HOW TO COMPLETE THIS TASK ::
Print exactly the lines from the one that contains "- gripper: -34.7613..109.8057" through the final line of the entries below, both included, and nothing else; omit the pictures.

DATA FOR REVIEW ::

***

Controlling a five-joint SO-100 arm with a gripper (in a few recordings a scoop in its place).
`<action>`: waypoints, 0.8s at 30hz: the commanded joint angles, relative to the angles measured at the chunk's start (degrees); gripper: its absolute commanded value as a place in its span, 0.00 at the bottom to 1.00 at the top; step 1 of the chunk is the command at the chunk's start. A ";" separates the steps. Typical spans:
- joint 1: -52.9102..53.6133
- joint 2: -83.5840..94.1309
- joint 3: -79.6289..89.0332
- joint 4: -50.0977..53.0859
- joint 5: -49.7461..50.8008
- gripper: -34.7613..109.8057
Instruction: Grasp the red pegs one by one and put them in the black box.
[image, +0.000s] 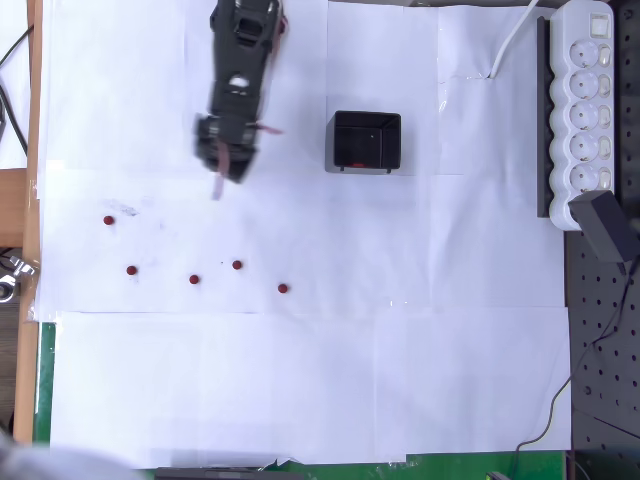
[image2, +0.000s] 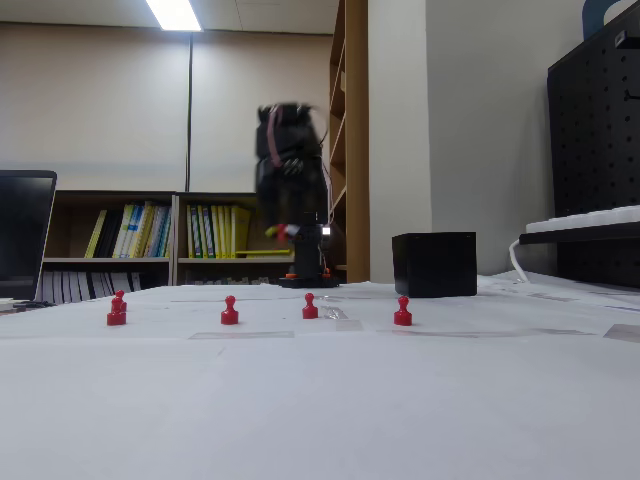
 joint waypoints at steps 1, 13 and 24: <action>-15.56 -4.83 11.43 4.04 -6.86 0.24; -39.02 5.45 0.88 -10.20 -20.21 0.24; -41.22 6.33 -15.56 -20.48 -21.27 0.28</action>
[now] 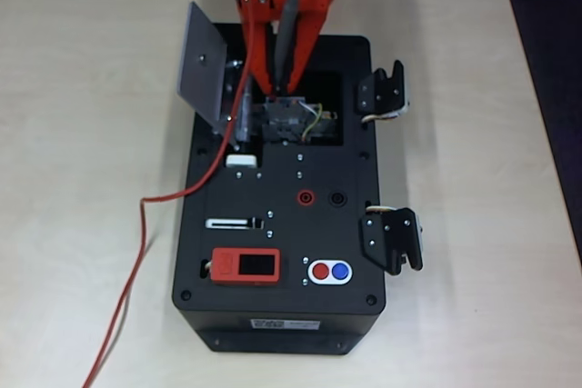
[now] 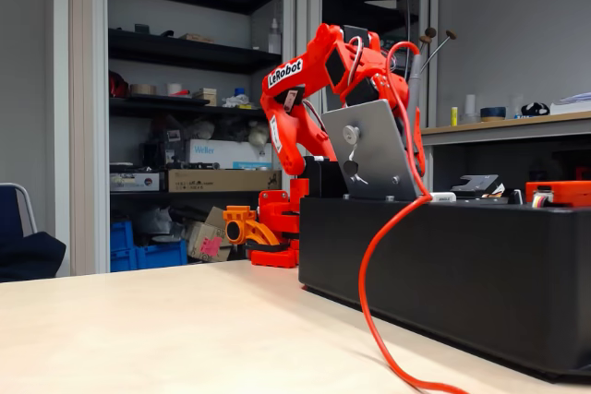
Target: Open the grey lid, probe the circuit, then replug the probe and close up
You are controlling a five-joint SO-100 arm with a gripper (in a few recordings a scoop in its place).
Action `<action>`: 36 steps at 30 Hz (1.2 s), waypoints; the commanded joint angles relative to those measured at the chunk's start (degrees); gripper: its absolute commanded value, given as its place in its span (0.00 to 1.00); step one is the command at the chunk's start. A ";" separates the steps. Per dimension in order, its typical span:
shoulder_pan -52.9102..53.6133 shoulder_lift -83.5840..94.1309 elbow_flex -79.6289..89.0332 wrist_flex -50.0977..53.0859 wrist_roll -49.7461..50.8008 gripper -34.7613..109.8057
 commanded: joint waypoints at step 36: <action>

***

SOLUTION TO THIS EXERCISE ::
- gripper: -34.7613..109.8057
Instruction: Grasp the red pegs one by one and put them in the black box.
[image, +0.000s] 
[image2, +0.000s] 
 joint waypoints at steps 1, 13 and 24: <action>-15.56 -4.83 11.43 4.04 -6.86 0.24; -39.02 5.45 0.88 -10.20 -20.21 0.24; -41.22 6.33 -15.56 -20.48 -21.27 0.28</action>
[now] 
[now] 
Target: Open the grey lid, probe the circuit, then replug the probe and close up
You are controlling a five-joint SO-100 arm with a gripper (in a few recordings a scoop in its place).
Action `<action>`: 36 steps at 30 Hz (1.2 s), waypoints; the commanded joint angles relative to those measured at the chunk's start (degrees); gripper: its absolute commanded value, given as its place in its span (0.00 to 1.00); step one is the command at the chunk's start. A ";" separates the steps. Per dimension in order, its typical span:
shoulder_pan -52.9102..53.6133 shoulder_lift -83.5840..94.1309 elbow_flex -79.6289..89.0332 wrist_flex -50.0977..53.0859 wrist_roll -49.7461..50.8008 gripper -34.7613..109.8057
 commanded: joint waypoints at step 36: <action>

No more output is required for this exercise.